A smoke plume rises over pine trees.
Grant management staff at the National Institutes of Health (NIH) were directed to cancel grants relating to the health impacts of climate change. Credit: USGS/Climate Adaptation Science Centers/Rachel A. Loehman

The Trump administration’s intentions toward addressing climate change are clear: Federal agencies purged mentions of the climate crisis from their websites and slashed funding for mitigation tools such as the Future Risk Index. Now, those intentions are extending to health research: The National Institutes of Health (NIH) has begun to cancel funding for investigations into the health effects of climate change, and will not financially support new research on the subject, according to ProPublica and Nature.

NIH is the largest public funder of biomedical research in the world. Every year, the agency is responsible for awarding nearly $48 billion in grants for investigations into everything from cancer cures to avian flu, as well as climate change.

Documents sent to Nature on 25 March direct grants management staff at NIH to halt funding, including issuing future, already-awarded grant dollars, to any projects that are “no longer an NIH/HHS priority,” including research related to climate change. The documents also direct the NIH to halt grants for research related to COVID-19, “now that the pandemic is over.” The cuts to COVID-19 research—including cuts to projects meant to develop antiviral drugs—come as the administration also plans to end its funding for Gavi, an international program that purchases vaccines for children in developing countries. Gavi estimates that the loss of U.S. support may cause the deaths of more than 1 million children who will not receive routine vaccinations.

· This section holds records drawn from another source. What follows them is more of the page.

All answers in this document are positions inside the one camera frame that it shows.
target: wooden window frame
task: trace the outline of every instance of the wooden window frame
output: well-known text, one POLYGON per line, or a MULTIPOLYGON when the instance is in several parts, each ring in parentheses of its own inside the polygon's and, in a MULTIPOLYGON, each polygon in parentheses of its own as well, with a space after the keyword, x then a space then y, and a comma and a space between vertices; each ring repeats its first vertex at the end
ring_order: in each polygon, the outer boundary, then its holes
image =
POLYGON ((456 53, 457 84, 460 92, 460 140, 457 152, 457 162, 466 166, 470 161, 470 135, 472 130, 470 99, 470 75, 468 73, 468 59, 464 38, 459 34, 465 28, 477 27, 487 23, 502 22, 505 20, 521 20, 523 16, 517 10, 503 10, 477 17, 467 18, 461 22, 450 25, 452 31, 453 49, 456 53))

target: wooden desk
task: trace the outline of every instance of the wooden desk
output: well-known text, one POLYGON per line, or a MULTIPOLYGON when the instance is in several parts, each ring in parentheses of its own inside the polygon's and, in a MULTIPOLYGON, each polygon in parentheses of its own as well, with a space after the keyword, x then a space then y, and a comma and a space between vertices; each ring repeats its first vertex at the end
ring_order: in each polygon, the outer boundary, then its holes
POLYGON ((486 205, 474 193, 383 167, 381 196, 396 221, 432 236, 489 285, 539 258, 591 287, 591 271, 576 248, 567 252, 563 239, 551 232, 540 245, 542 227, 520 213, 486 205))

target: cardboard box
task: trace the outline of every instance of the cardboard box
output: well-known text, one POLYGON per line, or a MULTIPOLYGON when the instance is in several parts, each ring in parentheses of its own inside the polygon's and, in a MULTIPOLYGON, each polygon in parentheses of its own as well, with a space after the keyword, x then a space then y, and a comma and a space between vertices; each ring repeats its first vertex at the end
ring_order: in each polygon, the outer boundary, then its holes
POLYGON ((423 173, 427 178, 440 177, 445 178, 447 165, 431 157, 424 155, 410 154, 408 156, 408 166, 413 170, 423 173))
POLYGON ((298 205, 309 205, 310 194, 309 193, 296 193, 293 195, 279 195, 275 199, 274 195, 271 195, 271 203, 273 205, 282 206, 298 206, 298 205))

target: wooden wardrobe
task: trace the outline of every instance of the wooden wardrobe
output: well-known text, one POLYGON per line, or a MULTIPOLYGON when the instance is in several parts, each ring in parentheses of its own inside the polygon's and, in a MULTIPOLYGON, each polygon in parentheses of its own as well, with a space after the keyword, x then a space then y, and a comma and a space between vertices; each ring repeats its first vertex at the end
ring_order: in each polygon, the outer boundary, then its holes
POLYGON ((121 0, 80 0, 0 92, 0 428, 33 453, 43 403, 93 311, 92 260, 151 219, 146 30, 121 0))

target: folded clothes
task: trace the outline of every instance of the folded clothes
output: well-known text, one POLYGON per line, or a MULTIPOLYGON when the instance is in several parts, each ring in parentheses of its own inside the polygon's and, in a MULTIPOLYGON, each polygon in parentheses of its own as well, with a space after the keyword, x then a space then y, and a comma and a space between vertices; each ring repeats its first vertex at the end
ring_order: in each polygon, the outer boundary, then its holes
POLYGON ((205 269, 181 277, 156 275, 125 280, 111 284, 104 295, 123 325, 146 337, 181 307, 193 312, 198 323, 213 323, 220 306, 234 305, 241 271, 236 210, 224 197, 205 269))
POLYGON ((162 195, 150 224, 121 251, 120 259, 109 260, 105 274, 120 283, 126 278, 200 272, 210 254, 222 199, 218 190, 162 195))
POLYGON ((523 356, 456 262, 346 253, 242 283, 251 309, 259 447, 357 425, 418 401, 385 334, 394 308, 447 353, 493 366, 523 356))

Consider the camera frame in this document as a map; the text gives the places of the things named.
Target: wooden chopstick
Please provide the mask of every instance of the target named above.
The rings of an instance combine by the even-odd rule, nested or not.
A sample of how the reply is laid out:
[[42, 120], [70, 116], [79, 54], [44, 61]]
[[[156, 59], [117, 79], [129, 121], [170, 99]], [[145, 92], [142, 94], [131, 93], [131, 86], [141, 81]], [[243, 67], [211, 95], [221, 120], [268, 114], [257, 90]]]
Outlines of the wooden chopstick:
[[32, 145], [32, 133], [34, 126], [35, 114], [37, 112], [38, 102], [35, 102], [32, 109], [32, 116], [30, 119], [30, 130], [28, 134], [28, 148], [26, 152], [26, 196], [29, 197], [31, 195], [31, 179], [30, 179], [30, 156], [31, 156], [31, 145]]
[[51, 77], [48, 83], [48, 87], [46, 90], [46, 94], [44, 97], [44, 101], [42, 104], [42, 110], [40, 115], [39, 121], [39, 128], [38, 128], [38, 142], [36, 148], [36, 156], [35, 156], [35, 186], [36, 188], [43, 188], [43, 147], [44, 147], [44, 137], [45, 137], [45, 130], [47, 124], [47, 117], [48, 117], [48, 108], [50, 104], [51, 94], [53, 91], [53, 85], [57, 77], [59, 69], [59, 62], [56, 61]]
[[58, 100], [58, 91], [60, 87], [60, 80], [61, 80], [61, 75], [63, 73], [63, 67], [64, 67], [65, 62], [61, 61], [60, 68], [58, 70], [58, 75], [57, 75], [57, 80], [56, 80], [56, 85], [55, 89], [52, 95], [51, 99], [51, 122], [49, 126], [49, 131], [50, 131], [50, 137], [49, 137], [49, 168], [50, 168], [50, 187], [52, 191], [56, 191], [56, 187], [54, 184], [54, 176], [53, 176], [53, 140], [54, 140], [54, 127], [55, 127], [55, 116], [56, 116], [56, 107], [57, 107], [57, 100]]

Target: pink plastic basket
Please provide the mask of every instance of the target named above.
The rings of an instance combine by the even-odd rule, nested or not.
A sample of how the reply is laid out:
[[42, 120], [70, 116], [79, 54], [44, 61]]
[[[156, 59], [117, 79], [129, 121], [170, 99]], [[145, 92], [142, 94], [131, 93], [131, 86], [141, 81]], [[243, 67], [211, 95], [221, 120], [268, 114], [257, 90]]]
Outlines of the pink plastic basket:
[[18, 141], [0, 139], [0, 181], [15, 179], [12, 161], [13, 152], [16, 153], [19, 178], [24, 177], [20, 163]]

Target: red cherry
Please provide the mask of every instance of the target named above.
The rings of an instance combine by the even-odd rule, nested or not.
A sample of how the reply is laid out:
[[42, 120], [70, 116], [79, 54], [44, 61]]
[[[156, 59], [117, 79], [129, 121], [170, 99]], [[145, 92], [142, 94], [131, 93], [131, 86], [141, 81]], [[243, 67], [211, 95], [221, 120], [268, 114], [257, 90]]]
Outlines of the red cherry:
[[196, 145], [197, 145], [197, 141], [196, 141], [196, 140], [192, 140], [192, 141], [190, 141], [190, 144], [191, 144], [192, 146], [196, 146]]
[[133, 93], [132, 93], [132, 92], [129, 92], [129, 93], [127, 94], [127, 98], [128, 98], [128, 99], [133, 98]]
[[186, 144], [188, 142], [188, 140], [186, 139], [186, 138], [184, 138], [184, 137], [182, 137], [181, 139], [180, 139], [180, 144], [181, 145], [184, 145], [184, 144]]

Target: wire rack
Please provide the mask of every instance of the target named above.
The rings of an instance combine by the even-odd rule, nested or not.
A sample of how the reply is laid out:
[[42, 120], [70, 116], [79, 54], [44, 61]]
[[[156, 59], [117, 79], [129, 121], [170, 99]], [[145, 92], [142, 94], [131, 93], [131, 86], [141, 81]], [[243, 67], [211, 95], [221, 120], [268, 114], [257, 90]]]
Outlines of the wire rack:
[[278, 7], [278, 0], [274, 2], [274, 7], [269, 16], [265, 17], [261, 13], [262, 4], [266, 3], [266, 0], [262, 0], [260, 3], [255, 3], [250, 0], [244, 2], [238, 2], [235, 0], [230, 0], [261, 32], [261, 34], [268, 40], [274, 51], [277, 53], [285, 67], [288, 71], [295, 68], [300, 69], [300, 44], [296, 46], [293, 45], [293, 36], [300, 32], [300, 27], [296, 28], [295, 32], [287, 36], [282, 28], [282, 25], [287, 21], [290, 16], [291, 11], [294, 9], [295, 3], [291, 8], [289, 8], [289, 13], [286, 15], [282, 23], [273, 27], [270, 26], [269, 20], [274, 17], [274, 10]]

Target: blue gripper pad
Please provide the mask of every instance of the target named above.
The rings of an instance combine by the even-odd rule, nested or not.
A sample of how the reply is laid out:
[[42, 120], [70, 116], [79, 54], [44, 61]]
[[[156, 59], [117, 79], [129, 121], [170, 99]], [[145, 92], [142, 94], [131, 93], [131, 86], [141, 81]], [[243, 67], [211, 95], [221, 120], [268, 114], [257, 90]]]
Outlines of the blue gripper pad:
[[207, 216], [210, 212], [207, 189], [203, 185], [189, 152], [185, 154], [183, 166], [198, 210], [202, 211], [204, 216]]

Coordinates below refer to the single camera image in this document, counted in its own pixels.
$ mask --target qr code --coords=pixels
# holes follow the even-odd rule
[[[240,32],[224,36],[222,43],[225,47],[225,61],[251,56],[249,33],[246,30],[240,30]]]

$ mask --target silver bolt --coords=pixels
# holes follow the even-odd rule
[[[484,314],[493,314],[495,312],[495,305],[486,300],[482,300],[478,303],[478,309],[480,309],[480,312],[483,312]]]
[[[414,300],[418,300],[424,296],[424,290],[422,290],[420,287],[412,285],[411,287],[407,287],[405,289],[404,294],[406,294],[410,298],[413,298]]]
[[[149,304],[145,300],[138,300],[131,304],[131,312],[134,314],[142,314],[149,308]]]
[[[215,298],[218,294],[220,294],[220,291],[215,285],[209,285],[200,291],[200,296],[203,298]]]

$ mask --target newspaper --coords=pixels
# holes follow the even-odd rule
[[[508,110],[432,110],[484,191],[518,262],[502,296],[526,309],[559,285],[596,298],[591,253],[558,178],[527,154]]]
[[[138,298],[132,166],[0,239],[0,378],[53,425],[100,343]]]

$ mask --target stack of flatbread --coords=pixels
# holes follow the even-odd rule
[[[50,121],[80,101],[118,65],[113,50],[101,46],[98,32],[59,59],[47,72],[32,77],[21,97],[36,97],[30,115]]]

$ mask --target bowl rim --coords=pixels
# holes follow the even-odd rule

Climate change is a major threat to public health, according to international agencies such as the World Health Organization. A warming world increases risks of heat-related illness, disease, malnutrition, and injury, which often disproportionately affect already-vulnerable populations. Funding cuts to research on climate and health hinders scientists’ ability to understand these threats. 

COVID-19, environmental health, and climate change are linked—studies show that those living in air pollution hotspots face an increased likelihood of death from COVID-19, as do those living near fossil fuel production facilities

Halting funding for climate and health research “is an agenda item for the fossil fuel industry, and this administration is doing what the fossil fuel industry wants,” Lisa Patel, executive director of the Medical Society Consortium on Climate & Health, told ProPublica.

A now-offline NIH report from 2024 detailed some of the NIH-funded climate projects that may now be under threat, such as research to understand the health impacts of the Maui wildfires, a project meant to expand the capacity of public health systems to respond to climate disasters in Appalachia, and an initiative to promote public health in Alaska Native communities facing climate health concerns.